Exercise objective: Beginning with the line that holds "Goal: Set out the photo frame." and ending with the last line of the entries, please output each line exactly, apart from any pictures.

Material for the task:
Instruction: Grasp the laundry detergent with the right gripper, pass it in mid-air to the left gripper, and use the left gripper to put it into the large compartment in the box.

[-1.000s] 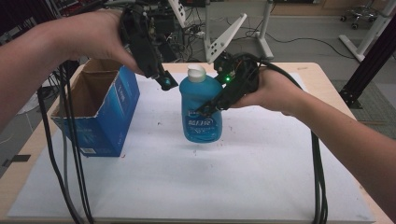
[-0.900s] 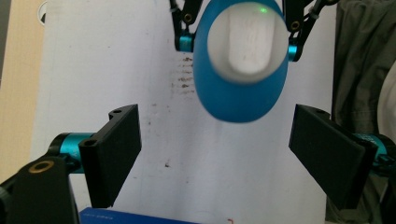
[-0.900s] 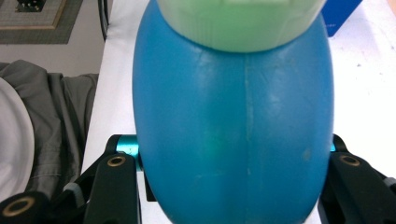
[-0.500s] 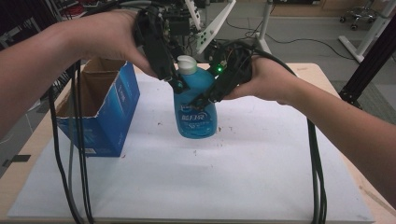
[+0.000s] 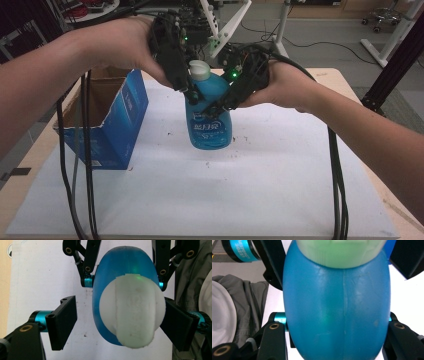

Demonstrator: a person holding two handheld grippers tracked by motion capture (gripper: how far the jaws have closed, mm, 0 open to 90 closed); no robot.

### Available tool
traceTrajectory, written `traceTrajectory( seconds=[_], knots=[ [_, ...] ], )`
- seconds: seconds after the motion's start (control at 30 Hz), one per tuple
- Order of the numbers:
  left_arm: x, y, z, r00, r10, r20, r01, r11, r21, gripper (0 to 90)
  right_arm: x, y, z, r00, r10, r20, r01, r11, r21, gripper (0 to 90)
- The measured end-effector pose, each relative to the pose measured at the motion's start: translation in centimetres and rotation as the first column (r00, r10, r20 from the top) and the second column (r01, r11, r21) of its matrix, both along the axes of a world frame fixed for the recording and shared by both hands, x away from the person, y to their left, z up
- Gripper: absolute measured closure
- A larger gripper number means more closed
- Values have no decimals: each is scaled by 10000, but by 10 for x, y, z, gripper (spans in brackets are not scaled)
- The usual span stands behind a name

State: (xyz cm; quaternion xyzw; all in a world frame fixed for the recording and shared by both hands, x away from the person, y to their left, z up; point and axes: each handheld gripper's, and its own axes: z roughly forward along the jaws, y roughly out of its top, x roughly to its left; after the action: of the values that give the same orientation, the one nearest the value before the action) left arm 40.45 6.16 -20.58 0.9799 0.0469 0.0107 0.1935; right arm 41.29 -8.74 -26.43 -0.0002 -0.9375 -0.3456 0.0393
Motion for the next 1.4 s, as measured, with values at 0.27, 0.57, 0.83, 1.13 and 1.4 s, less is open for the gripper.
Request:
traceTrajectory(
  seconds=[0.27,0.57,0.83,1.13,1.4],
  knots=[
    [0,-2,-2,10000,4,64,-5,10000,47,222,1,0,0,10000,28,-13,-28,10000,26,452],
    [0,-3,-4,9999,53,-115,-52,10000,61,249,1,0,0,9999,25,-124,-25,10000,9,452],
    [0,-4,-6,10000,34,-80,-33,9999,118,274,2,0,-1,9999,139,-46,-139,9999,71,452],
    [0,-4,-6,9999,-7,-128,8,10000,90,292,1,0,-1,9998,126,-147,-127,9999,-14,452],
    [1,-4,-6,9998,-70,-184,72,9999,95,325,3,0,-2,9998,65,-168,-67,10000,-74,452]
  ],
)
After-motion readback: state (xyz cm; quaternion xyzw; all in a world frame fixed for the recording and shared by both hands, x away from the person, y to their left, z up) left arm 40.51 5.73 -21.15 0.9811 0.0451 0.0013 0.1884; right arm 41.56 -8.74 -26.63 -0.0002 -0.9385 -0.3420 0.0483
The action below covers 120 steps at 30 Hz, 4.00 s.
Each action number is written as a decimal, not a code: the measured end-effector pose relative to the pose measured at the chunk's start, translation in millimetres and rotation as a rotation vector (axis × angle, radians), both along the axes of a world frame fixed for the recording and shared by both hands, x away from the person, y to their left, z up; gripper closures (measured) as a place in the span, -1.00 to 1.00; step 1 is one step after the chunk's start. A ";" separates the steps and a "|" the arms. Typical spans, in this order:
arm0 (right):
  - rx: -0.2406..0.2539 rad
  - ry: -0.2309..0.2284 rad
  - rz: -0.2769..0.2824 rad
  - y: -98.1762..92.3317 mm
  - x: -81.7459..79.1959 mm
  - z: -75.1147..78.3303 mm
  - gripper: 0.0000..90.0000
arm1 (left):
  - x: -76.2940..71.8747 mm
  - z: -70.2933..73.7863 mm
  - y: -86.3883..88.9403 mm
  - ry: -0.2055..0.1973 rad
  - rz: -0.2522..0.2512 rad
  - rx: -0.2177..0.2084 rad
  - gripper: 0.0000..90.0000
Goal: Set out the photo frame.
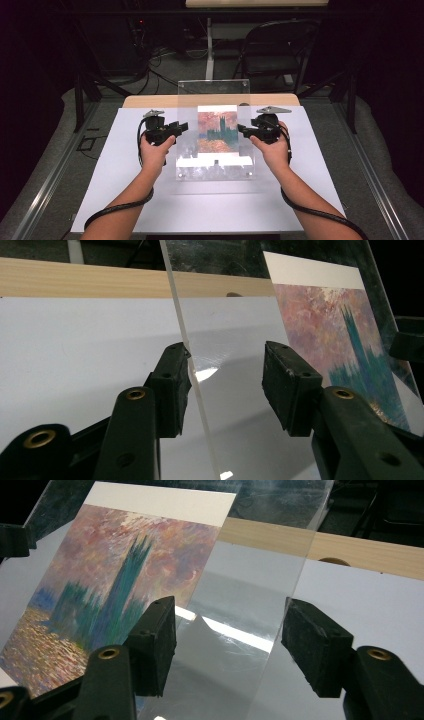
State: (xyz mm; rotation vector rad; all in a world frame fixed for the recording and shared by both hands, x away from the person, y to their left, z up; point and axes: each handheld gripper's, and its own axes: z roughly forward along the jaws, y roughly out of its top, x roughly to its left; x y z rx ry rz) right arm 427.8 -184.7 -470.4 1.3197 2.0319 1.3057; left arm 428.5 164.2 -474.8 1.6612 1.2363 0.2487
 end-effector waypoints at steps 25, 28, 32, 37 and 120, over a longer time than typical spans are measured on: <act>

Answer below:
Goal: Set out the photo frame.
State: (xyz mm; rotation vector rad; all in a world frame fixed for the recording and shared by both hands, x away from the person, y to their left, z up; point and axes: each handheld gripper's, and its own axes: z roughly forward along the jaws, y roughly out of its top, x roughly to its left; x y z rx ry rz) right arm 427.8 -184.7 -470.4 1.3197 2.0319 1.3057; left arm 428.5 164.2 -474.8 1.6612 1.2363 0.2487
 end-effector waypoints at steps 25, 28, 32, 37 and 120, over a longer time than typical spans are measured on: <act>

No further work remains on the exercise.